(WHAT IS BEING ASKED)
Look below for the line that contains "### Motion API", then copy it and each following line exactly, through and including the line that contains "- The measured".

━━ PROVIDED RECORDS ━━

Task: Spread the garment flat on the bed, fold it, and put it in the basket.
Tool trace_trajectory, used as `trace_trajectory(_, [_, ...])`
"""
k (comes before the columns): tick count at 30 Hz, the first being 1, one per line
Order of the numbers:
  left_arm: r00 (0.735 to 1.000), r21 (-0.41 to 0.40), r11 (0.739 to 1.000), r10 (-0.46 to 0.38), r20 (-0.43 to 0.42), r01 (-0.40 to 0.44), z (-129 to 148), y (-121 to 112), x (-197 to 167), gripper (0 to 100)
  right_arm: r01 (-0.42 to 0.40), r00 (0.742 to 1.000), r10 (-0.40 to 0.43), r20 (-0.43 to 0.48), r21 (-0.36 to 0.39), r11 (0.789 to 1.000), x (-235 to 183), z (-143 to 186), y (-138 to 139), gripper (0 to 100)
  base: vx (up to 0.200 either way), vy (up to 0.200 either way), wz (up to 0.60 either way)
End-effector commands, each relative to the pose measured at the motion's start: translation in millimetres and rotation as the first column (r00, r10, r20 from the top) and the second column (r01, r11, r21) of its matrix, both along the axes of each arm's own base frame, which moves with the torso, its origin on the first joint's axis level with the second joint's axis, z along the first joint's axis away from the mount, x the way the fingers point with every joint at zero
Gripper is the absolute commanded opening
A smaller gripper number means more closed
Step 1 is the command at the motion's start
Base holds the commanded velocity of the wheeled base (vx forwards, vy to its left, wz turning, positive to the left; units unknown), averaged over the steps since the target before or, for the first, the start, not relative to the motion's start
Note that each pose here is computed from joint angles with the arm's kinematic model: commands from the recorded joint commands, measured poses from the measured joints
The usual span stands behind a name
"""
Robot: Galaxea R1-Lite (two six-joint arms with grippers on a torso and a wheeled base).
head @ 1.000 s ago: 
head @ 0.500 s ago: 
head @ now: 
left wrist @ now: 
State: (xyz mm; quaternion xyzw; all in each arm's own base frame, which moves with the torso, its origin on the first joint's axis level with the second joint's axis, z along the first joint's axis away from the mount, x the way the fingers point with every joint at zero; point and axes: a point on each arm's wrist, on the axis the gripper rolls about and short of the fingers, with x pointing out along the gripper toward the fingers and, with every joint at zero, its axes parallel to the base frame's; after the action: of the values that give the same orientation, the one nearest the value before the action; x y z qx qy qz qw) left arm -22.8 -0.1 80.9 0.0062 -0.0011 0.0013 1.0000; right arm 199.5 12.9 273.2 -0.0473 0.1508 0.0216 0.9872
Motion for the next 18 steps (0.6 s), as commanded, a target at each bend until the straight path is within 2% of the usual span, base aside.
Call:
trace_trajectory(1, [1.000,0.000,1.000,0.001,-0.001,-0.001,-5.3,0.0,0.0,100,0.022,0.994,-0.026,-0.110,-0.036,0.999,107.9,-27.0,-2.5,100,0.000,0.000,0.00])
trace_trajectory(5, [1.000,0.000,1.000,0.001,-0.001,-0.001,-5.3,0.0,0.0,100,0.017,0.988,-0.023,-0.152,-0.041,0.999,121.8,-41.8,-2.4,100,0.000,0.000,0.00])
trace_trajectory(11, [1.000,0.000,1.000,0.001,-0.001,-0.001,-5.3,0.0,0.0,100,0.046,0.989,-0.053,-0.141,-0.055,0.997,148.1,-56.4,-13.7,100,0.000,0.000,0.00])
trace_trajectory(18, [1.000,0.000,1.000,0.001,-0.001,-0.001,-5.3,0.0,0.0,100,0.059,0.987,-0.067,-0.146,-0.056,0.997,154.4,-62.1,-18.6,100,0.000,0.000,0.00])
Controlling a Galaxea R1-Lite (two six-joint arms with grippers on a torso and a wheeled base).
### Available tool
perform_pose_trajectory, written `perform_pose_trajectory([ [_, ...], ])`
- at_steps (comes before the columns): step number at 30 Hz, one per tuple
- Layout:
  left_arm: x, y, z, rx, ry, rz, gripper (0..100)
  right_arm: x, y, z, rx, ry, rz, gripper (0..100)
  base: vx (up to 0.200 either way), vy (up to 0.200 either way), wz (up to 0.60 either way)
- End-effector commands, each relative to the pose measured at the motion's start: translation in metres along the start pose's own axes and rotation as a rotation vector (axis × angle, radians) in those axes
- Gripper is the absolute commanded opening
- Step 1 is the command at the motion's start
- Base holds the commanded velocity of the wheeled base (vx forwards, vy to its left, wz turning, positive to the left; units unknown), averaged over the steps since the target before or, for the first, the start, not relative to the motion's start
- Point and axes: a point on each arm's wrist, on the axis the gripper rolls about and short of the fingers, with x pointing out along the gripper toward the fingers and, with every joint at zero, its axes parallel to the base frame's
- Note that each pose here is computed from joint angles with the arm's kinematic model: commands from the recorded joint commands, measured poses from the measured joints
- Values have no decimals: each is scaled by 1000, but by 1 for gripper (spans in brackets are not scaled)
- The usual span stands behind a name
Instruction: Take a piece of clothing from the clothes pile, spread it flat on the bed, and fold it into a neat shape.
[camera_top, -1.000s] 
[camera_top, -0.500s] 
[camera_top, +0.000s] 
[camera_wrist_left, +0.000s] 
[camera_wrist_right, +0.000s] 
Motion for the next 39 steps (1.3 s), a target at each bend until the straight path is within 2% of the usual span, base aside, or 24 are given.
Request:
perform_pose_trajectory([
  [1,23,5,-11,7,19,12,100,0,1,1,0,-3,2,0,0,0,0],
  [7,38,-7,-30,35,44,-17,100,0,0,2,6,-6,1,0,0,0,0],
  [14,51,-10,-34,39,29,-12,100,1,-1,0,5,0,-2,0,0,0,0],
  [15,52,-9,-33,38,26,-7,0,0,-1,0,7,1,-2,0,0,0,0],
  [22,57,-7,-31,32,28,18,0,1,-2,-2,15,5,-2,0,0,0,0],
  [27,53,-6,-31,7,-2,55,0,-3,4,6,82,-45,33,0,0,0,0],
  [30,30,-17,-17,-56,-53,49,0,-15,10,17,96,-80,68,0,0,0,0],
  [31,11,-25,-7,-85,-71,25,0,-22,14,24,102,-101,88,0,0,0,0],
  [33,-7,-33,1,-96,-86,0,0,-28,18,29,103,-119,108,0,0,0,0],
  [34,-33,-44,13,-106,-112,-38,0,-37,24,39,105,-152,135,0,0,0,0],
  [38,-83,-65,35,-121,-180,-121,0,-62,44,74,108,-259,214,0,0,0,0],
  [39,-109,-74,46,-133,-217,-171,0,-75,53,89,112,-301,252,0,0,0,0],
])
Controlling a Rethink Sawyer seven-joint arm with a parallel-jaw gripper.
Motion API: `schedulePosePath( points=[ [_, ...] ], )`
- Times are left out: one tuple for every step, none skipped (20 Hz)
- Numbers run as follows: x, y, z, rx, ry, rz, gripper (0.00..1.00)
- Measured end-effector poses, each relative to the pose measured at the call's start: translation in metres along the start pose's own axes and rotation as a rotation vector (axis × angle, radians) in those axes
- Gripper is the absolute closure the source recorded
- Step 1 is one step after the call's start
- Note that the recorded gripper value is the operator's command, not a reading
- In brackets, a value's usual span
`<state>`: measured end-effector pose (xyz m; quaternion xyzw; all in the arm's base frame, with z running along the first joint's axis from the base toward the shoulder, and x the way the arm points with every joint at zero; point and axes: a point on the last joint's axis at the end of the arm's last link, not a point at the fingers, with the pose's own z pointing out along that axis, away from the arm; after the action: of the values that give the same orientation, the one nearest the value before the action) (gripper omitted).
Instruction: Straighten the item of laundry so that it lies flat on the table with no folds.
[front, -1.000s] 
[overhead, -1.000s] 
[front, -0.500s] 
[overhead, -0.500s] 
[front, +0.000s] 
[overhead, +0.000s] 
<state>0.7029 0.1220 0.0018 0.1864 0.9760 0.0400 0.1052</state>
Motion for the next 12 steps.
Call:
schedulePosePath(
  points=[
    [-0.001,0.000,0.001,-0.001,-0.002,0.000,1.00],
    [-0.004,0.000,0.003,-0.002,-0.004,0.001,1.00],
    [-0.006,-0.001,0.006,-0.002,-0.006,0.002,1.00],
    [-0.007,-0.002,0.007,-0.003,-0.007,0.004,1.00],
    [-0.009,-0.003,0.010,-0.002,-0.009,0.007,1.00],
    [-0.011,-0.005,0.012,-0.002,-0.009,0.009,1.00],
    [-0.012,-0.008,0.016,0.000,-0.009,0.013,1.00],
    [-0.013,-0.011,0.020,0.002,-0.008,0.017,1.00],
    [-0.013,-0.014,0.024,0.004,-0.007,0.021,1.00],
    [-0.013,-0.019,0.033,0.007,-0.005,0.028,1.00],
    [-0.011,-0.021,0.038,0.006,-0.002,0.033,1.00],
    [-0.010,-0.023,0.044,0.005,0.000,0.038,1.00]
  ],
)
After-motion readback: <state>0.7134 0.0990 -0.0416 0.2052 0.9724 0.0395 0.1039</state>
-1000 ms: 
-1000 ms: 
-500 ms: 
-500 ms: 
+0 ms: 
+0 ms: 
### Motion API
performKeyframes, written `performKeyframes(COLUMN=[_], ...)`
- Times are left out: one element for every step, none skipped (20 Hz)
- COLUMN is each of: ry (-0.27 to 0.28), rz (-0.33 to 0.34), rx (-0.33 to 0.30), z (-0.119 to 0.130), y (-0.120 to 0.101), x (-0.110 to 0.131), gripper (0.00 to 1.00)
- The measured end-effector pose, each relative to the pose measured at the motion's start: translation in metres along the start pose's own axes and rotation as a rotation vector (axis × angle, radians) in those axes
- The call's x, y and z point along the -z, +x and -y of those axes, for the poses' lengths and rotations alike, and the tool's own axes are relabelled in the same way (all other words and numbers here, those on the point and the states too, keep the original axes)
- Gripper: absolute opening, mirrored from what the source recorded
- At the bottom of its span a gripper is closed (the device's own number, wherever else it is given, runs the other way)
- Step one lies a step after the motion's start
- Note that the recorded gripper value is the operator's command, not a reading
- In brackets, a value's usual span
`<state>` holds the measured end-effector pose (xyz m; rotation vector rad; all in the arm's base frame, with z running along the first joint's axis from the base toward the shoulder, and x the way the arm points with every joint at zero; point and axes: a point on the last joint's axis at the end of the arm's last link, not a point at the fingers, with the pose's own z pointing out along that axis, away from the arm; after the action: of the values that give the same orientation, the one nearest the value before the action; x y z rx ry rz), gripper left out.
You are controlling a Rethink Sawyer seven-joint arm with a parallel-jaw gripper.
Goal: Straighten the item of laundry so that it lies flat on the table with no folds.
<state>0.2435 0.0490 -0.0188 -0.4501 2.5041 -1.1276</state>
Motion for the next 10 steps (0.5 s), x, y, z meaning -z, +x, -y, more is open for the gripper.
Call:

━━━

(WORKED SOLUTION)
### Motion API
performKeyframes, written `performKeyframes(COLUMN=[_], ...)`
- Times are left out: one element for every step, none skipped (20 Hz)
- COLUMN is each of: ry (-0.27 to 0.28), rz (-0.33 to 0.34), rx (-0.33 to 0.30), z (-0.119 to 0.130), y (-0.120 to 0.101), x (-0.110 to 0.131), gripper (0.00 to 1.00)
- The measured end-effector pose, each relative to the pose measured at the motion's start: translation in metres along the start pose's own axes and rotation as a rotation vector (axis × angle, radians) in those axes

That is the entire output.